> [Your assignment]: Take the line that contains "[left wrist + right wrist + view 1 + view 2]" as the first line and the last line of the material below as the final one; reproduce exactly the lines between, inclusive.

> [Source material]:
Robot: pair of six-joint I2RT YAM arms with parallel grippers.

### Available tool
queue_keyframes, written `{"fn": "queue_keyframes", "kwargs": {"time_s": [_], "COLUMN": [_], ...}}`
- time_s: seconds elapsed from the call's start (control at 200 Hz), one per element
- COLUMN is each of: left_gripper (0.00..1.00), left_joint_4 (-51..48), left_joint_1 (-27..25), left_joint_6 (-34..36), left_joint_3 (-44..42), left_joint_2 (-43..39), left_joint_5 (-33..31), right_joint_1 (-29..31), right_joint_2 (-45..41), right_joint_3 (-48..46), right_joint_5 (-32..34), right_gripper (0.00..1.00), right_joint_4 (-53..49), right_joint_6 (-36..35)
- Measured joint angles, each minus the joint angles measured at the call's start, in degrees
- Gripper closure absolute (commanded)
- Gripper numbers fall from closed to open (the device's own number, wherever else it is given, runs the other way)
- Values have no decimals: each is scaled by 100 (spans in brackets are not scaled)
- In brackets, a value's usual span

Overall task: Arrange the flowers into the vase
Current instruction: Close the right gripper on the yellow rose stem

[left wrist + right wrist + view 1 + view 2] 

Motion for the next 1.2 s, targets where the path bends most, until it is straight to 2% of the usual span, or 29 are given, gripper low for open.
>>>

> [Problem solution]:
[left wrist + right wrist + view 1 + view 2] 

Motion for the next 1.2 s, targets where the path bends most, until it is straight to 2% of the usual span, or 29 are given, gripper low for open.
>>>

This answer has now been given in full.